Webster Celebrates College Chess Title, As New Hire Pays Off
by Alan Greenblatt
April 08, 2013 3:39 PM
If there’s no such thing as bad publicity, how much is good publicity worth? Webster University wants to find out.
Last year, the university didn’t have a chess team. On Sunday, its team took home the national college championship, the President’s Cup, after winning what is often called the “Final Four” of chess.
Webster, which is located just outside of St. Louis, picked up its team nearly intact last year from Texas Tech. The university hired coach Susan Polgar, who had won two straight championships in Texas, and the whole team came along with her.
Webster’s chess team includes eight grandmasters. It’s become instantly so dominant that two of its squads qualified for the chess Final Four, although only one was allowed to play.
When it comes to winning championships, Polgar and her players “have been there, individually and collectively,” Webster provost Julian Schuster said Monday at a campus rally celebrating the team’s victory.
“Let us thank them for what they’ve done for us,” Schuster said. “For the first time in the almost 100-year history of our university, we are the national champion.”
Webster, which is now private and non-denominational, was founded as a Catholic women’s college and has become known over the years for its performing arts programs and its business school. Its main campus is in the St. Louis suburb of Webster Groves, but Webster boasts almost 100 satellite campuses around the world.

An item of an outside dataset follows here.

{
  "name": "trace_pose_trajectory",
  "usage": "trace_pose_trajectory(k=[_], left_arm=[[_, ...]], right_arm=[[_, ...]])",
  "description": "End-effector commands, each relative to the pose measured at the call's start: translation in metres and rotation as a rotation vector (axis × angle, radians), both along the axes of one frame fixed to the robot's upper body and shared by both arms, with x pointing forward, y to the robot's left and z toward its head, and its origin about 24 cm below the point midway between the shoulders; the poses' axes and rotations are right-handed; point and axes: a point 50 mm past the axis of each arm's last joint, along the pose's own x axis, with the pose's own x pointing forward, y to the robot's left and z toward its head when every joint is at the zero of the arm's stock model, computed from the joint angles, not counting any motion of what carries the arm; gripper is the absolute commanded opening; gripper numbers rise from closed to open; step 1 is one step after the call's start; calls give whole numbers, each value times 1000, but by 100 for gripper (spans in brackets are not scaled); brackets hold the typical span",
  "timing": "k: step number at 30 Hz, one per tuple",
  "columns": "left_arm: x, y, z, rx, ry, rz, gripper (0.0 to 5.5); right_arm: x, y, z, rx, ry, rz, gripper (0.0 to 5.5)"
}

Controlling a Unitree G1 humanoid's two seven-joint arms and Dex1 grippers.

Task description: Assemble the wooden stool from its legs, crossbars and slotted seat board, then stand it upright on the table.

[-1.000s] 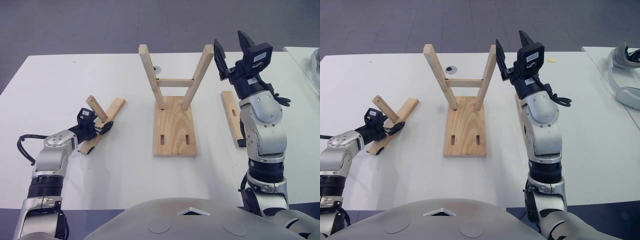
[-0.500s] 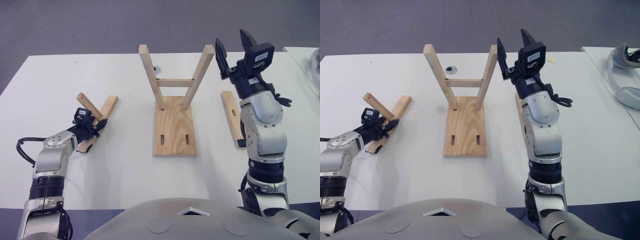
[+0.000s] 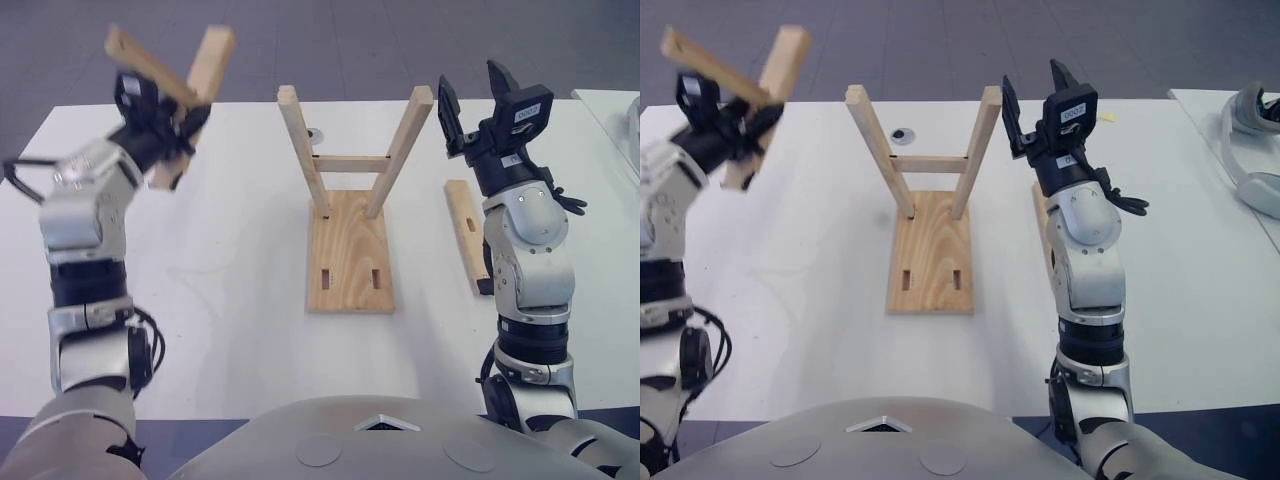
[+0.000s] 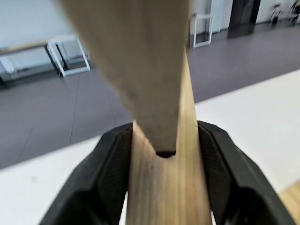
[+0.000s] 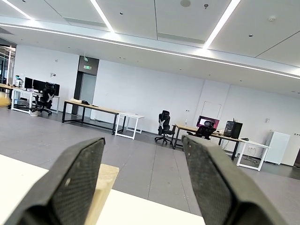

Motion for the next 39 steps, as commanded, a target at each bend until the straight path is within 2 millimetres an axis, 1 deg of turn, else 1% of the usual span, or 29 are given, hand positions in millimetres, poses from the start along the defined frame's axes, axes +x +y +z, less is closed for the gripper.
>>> trace_pose_trajectory(k=[1,2,5,7,8,10,12,14,16,21,25,28,31,33,36,39], left_arm=[[5,-25,82,-90,-192,-160,205],[5,-32,87,-94,-198,-194,205],[8,-51,91,-162,-187,-278,205],[8,-65,93,-247,-170,-342,205],[6,-74,92,-286,-146,-394,205],[1,-91,87,-356,-84,-497,204],[-5,-106,80,-405,-25,-581,204],[-10,-117,76,-426,20,-635,204],[-14,-124,74,-440,50,-672,204],[-24,-134,70,-448,102,-742,204],[-34,-142,69,-479,156,-837,204],[-40,-148,67,-487,200,-897,204],[-43,-151,66,-494,223,-920,204],[-44,-152,66,-497,238,-939,204],[-48,-155,65,-505,263,-974,204],[-52,-158,61,-515,300,-1014,204]], right_arm=[[8,-3,20,17,-73,13,307],[10,-5,23,16,-84,11,307],[12,-9,32,28,-108,18,307],[15,-10,47,97,-137,75,307],[16,-10,61,202,-151,150,307],[15,-6,84,393,-147,372,307],[15,-2,94,487,-108,539,307],[15,0,97,532,-70,618,307],[15,2,98,572,-36,673,307],[16,4,93,634,44,748,307],[13,1,94,756,83,879,307],[7,-2,96,817,111,1015,307],[4,-5,97,871,125,1080,307],[4,-7,97,901,134,1097,333],[4,-9,98,906,140,1105,390],[3,-7,97,896,148,1112,399]])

Schuster said in an interview that chess was part of his upbringing in Yugoslavia and that his primary goal in bringing Polgar to Webster was incorporating the game into the intellectual life of the university.
Still, he added, “there’s no doubt” that their victory is good news for the university.
At the celebration, members of Webster’s media relations team counted reporters in attendance, noting that the weekend tournament had garnered the university national attention (including from NPR).
“The Washington Post was the big one,” said Patrick Giblin, Webster’s director of public relations, referring to a that ran Saturday.